• _TASK DESCRIPTION_
Go through the entries below and count the lines where "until" occurs. Give nothing but that number.

• _DATA PROVIDED_
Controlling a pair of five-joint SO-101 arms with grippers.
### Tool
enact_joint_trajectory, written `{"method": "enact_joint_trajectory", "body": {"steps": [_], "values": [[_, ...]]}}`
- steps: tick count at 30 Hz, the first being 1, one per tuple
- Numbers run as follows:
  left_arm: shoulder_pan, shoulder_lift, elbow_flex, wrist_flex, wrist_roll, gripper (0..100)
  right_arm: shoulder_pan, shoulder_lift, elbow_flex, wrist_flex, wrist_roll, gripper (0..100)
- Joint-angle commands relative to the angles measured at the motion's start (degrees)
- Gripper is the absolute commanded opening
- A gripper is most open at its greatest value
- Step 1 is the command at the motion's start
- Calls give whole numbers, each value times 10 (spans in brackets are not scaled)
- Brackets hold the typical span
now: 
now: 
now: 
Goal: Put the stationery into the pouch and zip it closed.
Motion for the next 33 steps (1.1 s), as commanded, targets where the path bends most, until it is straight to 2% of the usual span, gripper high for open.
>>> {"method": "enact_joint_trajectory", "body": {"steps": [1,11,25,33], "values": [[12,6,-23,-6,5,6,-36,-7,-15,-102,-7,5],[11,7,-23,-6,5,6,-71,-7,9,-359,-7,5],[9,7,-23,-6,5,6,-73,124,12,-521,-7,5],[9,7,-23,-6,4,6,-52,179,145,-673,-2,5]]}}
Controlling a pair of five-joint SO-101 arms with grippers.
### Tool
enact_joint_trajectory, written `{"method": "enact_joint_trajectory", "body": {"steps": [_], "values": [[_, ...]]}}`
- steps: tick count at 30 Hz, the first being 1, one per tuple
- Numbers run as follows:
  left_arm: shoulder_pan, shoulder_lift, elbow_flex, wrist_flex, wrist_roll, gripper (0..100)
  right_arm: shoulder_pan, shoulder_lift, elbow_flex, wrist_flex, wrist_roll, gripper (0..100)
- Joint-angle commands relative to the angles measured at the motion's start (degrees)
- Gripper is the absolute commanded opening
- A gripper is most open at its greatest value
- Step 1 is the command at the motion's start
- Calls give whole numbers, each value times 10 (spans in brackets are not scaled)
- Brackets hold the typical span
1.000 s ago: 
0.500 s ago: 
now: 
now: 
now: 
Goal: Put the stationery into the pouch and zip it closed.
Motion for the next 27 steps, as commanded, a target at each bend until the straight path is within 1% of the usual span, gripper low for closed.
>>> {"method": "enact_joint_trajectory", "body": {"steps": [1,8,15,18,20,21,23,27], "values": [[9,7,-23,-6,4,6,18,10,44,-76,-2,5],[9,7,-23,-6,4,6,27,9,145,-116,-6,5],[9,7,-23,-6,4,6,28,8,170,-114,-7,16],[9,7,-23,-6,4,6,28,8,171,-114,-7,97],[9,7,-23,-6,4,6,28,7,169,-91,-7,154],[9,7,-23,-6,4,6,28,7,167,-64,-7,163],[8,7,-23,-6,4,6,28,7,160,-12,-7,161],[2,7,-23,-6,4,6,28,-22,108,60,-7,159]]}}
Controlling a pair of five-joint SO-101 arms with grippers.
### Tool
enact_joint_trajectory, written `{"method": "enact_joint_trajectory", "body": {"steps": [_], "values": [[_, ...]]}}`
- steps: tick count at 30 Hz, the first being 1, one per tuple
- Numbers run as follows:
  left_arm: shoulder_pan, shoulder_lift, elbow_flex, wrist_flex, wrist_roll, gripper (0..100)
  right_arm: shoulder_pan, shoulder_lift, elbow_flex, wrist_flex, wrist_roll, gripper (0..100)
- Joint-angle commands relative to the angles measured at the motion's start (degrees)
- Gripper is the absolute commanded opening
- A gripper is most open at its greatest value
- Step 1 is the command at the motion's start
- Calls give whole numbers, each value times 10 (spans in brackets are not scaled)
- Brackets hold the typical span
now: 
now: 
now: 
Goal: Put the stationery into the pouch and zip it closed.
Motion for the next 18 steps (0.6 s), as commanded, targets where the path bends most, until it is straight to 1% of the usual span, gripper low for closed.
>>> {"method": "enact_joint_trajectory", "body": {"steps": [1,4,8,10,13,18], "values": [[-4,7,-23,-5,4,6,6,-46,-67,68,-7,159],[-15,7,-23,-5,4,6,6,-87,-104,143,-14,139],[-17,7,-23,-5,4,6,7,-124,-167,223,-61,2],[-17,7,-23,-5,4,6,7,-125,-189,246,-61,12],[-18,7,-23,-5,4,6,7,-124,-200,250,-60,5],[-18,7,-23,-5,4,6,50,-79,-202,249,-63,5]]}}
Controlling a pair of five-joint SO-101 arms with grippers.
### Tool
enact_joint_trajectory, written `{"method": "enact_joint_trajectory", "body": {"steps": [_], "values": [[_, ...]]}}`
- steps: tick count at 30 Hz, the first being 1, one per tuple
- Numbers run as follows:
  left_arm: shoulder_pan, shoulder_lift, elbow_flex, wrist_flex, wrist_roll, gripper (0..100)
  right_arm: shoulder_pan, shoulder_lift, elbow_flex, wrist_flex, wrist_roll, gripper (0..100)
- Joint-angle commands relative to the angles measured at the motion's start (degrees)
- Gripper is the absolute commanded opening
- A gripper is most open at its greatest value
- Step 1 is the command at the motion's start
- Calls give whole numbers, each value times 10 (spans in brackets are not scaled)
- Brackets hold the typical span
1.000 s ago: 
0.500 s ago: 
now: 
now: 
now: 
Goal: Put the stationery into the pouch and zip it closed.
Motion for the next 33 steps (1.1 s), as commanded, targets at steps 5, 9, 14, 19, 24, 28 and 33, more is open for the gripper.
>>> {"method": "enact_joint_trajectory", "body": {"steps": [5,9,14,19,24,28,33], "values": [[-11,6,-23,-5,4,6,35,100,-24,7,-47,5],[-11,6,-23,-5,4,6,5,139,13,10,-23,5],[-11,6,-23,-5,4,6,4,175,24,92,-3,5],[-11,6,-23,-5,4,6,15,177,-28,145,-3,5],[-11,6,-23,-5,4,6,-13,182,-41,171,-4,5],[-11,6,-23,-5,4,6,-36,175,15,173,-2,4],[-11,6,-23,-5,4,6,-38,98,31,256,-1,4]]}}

• _EXERCISE SOLUTION_
3